> _TASK GOAL_:
The goal is a clean copy of all the data below, with pictures dropped and everything else retyped exactly.

> _RECORDS PROVIDED_:
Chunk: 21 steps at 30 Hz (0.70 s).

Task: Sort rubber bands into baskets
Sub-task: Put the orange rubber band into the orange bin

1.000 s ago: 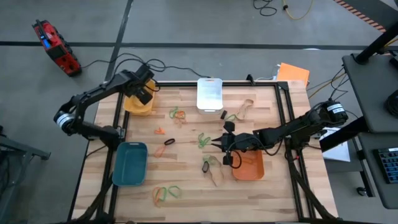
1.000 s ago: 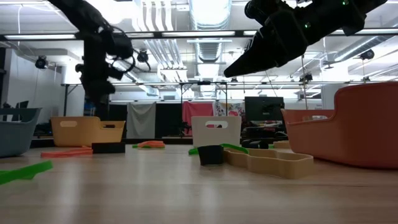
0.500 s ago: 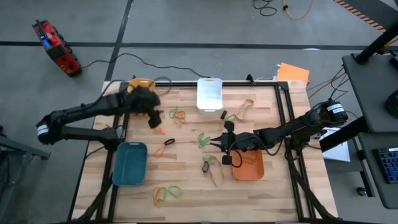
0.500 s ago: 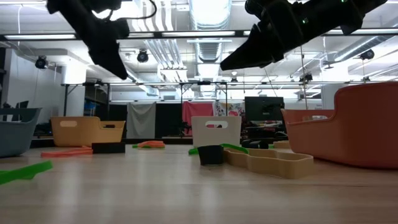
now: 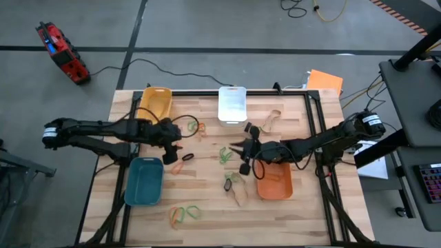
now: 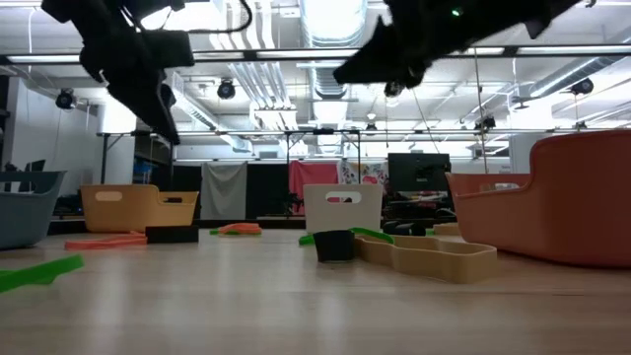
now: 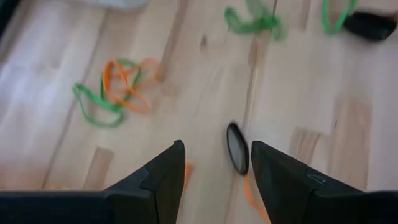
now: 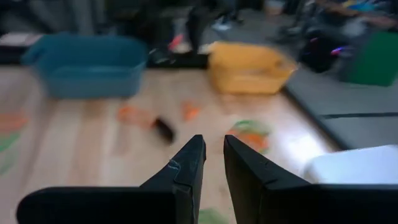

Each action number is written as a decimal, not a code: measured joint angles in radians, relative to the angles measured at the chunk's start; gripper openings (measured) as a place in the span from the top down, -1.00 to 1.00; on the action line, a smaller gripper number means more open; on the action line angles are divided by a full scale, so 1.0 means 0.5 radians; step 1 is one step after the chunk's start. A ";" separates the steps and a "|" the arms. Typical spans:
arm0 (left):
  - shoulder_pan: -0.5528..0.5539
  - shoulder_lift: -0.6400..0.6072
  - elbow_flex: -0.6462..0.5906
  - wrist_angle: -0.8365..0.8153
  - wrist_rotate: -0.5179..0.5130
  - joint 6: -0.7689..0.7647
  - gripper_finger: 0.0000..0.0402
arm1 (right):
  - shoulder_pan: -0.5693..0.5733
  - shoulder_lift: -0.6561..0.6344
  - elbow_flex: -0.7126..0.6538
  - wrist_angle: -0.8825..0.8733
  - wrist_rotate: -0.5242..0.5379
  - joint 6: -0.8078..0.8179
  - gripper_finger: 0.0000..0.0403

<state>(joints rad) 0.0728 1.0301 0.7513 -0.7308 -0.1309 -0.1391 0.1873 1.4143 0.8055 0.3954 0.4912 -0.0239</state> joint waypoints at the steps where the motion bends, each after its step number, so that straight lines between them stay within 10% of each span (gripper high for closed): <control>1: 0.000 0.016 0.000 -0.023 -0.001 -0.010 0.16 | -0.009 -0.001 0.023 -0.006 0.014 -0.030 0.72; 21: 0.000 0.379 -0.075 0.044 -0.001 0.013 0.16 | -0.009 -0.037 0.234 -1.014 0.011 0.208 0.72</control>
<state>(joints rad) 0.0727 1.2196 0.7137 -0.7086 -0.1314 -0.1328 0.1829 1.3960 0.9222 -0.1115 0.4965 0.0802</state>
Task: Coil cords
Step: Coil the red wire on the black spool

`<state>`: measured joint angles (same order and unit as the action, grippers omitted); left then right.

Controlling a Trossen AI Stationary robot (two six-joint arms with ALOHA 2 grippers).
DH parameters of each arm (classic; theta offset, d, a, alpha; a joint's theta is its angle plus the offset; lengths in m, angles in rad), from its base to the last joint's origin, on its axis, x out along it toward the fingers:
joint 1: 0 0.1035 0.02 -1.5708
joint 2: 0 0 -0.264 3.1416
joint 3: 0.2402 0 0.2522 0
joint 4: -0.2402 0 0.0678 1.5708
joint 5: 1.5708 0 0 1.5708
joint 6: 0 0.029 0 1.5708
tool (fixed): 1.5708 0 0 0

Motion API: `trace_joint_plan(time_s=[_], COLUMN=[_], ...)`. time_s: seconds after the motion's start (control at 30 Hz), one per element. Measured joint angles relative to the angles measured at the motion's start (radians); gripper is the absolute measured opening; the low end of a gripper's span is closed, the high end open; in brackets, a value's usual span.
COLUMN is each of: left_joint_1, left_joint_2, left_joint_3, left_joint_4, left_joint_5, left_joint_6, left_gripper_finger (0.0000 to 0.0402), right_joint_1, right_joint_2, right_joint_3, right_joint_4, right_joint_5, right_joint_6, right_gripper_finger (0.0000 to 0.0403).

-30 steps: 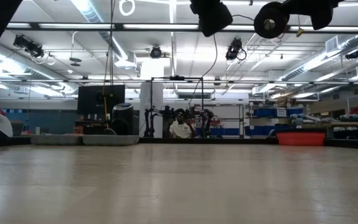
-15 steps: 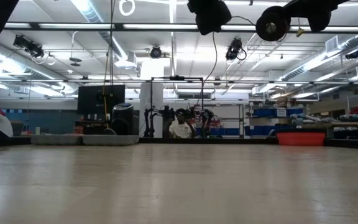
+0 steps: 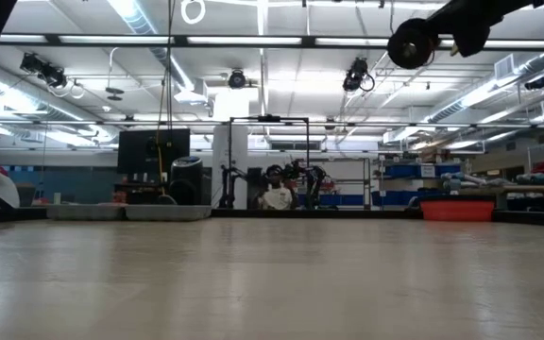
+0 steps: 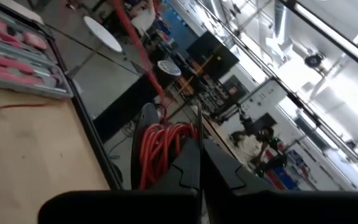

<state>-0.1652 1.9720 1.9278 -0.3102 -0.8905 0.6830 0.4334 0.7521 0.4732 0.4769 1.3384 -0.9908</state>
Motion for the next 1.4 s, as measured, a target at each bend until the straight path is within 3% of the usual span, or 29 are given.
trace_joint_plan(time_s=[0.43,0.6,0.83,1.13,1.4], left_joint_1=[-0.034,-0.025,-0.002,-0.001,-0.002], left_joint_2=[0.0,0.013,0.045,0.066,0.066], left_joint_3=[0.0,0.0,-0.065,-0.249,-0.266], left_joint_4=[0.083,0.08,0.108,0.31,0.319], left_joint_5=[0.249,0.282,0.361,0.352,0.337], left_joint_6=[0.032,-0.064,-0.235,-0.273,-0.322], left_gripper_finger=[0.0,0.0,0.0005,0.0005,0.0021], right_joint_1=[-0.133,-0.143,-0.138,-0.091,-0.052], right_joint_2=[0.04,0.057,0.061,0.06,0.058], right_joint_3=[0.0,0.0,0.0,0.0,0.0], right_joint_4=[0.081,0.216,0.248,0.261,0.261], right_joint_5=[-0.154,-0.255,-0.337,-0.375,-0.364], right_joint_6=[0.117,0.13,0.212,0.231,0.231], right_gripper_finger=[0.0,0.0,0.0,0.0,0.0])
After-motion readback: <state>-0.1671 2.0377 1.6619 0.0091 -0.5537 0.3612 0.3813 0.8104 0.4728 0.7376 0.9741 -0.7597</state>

> _SOLUTION TO THE PROBLEM_:
Chunk: 21 steps at 30 Hz (0.70 s).

Task: Sort rubber bands into baskets
Sub-task: Put the orange rubber band into the orange bin

1.000 s ago: 
1.000 s ago: 
0.500 s ago: 
0.500 s ago: 
now: 
now: 
now: 
now: 

Each action number is written as a decimal, not a code: measured joint angles in radians, relative to the angles measured at the chunk's start; gripper openings (measured) as a place in the span from the top down, -1.00 to 1.00; on the action line, a smaller gripper number means more open; on the action line angles are divided by a full scale, so 1.0 means 0.5 radians; step 1 is one step after the chunk's start. A ";" separates the steps and a "|" the arms. Typical spans:
arm0 (left):
  - shoulder_pan: -0.5528..0.5539
  - shoulder_lift: -0.6400..0.6072
  - elbow_flex: -0.6462..0.5906
  - wrist_angle: -0.8365..0.8153
  - wrist_rotate: -0.5179..0.5130
  - joint 6: -0.7689..0.7647
  - gripper_finger: 0.0000..0.0402
arm1 (right):
  - shoulder_pan: -0.5693..0.5733
  - shoulder_lift: -0.6561..0.6344
  - elbow_flex: -0.7126..0.6538
  - wrist_angle: -0.8825..0.8733
  - wrist_rotate: -0.5242..0.5379
  - joint 6: -0.8078..0.8179
  - gripper_finger: 0.0000..0.0403

<state>(joints rad) 0.0728 1.0301 0.7513 -0.7308 -0.1309 -0.1391 0.1873 1.4143 0.8055 0.3954 0.4912 -0.0239</state> joint waypoints at the steps where the motion bends, each after its step number, so that straight lines between them stay within 10% of each span (gripper high for closed): <control>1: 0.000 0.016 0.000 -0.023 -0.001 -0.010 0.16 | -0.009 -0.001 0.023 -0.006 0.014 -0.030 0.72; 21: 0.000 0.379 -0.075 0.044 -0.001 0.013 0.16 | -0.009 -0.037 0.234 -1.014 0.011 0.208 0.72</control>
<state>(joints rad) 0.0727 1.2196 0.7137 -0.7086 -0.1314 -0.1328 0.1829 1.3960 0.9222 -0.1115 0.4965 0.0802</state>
Task: Coil cords
Step: Coil the red wire on the black spool

`<state>`: measured joint angles (same order and unit as the action, grippers omitted); left then right.

Controlling a Trossen AI Stationary robot (two six-joint arms with ALOHA 2 grippers).
DH parameters of each arm (classic; theta offset, d, a, alpha; a joint's theta is its angle plus the offset; lengths in m, angles in rad), from its base to the last joint's origin, on its axis, x out along it toward the fingers:
joint 1: 0 0.1035 0.02 -1.5708
joint 2: 0 0 -0.264 3.1416
joint 3: 0.2402 0 0.2522 0
joint 4: -0.2402 0 0.0678 1.5708
joint 5: 1.5708 0 0 1.5708
joint 6: 0 0.029 0 1.5708
tool (fixed): 1.5708 0 0 0

Motion API: `trace_joint_plan(time_s=[_], COLUMN=[_], ...)`. time_s: seconds after the motion's start (control at 30 Hz), one per element. Measured joint angles relative to the angles measured at the motion's start (radians); gripper is the absolute measured opening; the low end of a gripper's span is closed, the high end open; in brackets, a value's usual span.
COLUMN is each of: left_joint_1, left_joint_2, left_joint_3, left_joint_4, left_joint_5, left_joint_6, left_gripper_finger (0.0000 to 0.0402), right_joint_1, right_joint_2, right_joint_3, right_joint_4, right_joint_5, right_joint_6, right_gripper_finger (0.0000 to 0.0403).

-30 steps: 
-15 steps: 
+0 steps: 
+0 steps: 

<state>-0.1652 1.9720 1.9278 -0.3102 -0.8905 0.6830 0.4334 0.7521 0.4732 0.4769 1.3384 -0.9908</state>
Motion for the next 1.4 s, as measured, a target at each bend until the straight path is within 3% of the usual span, or 29 are given.
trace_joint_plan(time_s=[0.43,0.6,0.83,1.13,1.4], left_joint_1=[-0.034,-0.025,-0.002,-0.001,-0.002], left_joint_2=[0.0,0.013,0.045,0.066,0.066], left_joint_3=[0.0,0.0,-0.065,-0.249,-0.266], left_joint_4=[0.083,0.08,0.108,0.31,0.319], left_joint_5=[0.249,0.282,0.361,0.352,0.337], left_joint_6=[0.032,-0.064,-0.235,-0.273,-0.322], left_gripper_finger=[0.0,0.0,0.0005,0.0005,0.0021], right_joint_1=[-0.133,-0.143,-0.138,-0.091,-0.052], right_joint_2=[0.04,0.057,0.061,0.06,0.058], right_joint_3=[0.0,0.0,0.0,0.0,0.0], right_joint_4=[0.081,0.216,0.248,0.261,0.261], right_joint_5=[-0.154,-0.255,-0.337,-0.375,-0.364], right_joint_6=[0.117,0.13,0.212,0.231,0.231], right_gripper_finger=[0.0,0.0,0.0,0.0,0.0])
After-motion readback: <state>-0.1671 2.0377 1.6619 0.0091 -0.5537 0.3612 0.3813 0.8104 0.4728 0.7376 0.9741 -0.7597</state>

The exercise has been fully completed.